Why the convention centre sucks, part 5: Trade Centre Limited's hidden subsidies | The Coast Halifax

Why the convention centre sucks, part 5: Trade Centre Limited's hidden subsidies

Before councillors agree to sign the agreement for a new convention centre, they should study how the existing one runs.

Why the convention centre sucks, part 5: Trade Centre Limited's hidden subsidies
* deficits after city subsidy and before depreciation and amortization. Provincial payments do not include the $5 million subsidy payment made in 2011.
City council will vote Tuesday to give final approval for the convention centre, so I spent the weekend revisiting financial reports for the existing convention centre. They are extremely relevant, and councillors should pause and consider them before casting their votes.

I created the above chart using numbers collected from audited financial statements found on the provincial public accounts page**. The numbers reflect operations of Trade Centre Limited, the provincial crown corporation that owns and operates the convention centre, the office tower above it, Windows restaurant, Exhibition Park and Ticket Atlantic. TCL also operates the city-owned Metro Centre. Each fiscal year ends on March 31 of the designated year---for example, the 2005/06 fiscal year ends on March 31, 2006, but is marked 2006 on the chart.

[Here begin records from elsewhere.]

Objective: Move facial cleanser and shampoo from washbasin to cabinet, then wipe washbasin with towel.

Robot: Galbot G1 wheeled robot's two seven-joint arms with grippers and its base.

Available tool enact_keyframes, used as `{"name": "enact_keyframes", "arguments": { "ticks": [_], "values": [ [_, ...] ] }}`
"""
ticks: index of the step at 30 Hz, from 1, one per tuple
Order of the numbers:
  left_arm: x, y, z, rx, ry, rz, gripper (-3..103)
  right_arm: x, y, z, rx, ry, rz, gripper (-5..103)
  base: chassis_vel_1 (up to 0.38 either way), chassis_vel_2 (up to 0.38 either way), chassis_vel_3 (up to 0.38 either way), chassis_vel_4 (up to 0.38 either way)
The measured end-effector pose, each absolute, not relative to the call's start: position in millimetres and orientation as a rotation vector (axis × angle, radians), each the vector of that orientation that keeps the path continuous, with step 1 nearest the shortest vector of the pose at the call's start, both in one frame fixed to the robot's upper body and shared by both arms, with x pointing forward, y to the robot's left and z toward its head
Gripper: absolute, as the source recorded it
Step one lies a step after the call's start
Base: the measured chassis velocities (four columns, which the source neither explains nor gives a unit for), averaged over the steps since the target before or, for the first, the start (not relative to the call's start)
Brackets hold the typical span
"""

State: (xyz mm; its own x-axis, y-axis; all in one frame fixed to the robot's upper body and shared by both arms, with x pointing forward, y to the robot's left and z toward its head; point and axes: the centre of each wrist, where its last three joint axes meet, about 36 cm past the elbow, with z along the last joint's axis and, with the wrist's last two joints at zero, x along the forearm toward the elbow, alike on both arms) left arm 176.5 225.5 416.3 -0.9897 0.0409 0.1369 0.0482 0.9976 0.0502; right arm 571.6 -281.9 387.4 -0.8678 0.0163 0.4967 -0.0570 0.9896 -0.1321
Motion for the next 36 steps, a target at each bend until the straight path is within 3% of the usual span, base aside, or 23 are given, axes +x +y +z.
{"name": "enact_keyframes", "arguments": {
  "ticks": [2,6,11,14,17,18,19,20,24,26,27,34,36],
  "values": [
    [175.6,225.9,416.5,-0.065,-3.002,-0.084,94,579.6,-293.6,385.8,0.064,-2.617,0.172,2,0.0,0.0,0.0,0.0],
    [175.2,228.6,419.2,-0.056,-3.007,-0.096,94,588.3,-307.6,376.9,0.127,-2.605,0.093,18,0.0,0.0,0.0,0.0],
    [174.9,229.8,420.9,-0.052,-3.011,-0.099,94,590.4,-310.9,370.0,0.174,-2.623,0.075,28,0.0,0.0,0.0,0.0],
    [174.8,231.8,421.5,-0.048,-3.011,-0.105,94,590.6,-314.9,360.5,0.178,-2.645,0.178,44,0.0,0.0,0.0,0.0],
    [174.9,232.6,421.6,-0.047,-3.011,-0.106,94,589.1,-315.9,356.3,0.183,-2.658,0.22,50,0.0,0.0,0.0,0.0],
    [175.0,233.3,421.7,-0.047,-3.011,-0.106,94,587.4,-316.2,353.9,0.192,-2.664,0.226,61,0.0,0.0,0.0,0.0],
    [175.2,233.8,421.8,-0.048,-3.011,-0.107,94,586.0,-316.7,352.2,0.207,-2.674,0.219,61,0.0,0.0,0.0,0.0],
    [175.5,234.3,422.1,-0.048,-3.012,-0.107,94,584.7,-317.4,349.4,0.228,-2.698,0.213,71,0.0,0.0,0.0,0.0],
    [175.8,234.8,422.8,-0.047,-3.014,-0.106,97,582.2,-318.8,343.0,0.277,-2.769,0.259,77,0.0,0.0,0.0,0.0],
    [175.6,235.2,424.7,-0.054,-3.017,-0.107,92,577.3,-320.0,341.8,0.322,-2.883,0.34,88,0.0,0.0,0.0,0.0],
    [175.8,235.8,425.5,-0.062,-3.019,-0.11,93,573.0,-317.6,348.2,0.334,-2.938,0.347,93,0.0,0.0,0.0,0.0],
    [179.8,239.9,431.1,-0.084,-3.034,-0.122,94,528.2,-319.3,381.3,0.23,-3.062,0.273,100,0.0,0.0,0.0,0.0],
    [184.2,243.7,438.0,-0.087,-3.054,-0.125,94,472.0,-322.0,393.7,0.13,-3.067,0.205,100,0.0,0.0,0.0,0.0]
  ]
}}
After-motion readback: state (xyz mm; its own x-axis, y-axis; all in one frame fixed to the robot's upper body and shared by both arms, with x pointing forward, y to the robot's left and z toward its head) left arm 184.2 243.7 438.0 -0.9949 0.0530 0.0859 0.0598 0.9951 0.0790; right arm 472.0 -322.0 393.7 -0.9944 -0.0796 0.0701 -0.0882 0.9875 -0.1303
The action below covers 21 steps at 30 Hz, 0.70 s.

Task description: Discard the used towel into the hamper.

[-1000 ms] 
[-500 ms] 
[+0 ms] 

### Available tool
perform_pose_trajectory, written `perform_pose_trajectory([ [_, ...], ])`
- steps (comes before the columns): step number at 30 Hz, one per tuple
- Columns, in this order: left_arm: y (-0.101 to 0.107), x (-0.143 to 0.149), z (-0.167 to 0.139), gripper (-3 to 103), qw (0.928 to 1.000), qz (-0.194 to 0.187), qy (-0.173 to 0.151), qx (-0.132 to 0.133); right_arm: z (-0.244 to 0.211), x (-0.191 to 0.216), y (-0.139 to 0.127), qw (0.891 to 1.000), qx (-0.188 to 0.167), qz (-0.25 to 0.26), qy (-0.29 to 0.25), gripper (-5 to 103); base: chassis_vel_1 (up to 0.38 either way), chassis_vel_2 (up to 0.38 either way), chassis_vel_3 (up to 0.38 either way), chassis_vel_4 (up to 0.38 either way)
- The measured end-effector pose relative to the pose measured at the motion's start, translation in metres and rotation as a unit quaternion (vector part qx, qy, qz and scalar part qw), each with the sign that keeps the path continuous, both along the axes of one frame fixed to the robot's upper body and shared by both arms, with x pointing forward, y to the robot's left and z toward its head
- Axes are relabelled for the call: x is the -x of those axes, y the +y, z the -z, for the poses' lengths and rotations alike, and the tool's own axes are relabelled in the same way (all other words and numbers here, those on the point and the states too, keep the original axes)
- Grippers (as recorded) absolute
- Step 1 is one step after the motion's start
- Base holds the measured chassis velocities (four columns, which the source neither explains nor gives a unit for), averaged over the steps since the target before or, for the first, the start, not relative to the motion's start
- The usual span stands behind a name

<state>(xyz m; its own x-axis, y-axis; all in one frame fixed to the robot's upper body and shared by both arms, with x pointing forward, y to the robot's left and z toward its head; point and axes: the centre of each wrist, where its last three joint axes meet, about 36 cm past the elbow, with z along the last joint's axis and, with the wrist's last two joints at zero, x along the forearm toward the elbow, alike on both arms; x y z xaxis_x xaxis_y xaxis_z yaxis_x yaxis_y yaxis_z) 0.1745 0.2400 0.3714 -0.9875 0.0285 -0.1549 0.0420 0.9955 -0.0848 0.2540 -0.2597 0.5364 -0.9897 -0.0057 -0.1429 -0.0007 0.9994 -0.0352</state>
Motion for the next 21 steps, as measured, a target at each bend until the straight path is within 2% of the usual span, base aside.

The financial statements show that from 1996 through 2001, TCL had a negative deficit—that is, a surplus. In 2002 TCL had a deficit of just $5,632, but then in 2003 and 2004 went back into surplus. But in 2006 TCL began a streak of huge deficits, all the way up to $2,236,305 in 2008, albeit it has come down somewhat since.

The deficits are covered by the province. That doesn't have to happen every yea—in 2011, the province transferred $5 million to TCL to cover the losses for every year back to 2005. But those back-filling payments are always labelled "subsidy," so everyone knows what they are.

The green bars do not include the 2011 $5 million payment, but does include all other payments made by every provincial government department to TCL. These payments reflect rents for office space in TCL's tower and costs of renting meeting rooms and the convention hall. Importantly, the green bars don't include payments to TCL from other crown corporations, including Nova Scotia Business, Inc, which rents office space from TCL, and they don't include payments under the $5,000 reporting threshold---very likely, there are hundreds of these lower dollar amounts not included, for smaller meetings and for meals at Windows.

I've broken down the dollars spent by department, here.

As you can see, total government payments to TCL track closely with TCL's deficits. So what's going on?

There are several possibilities. It could just be happenstance. Or there could be "meeting creep,' where since 2004 government departments have simply decided to have an ever-increasing number of meetings, for which they need to rent space. Both these seem unlikely.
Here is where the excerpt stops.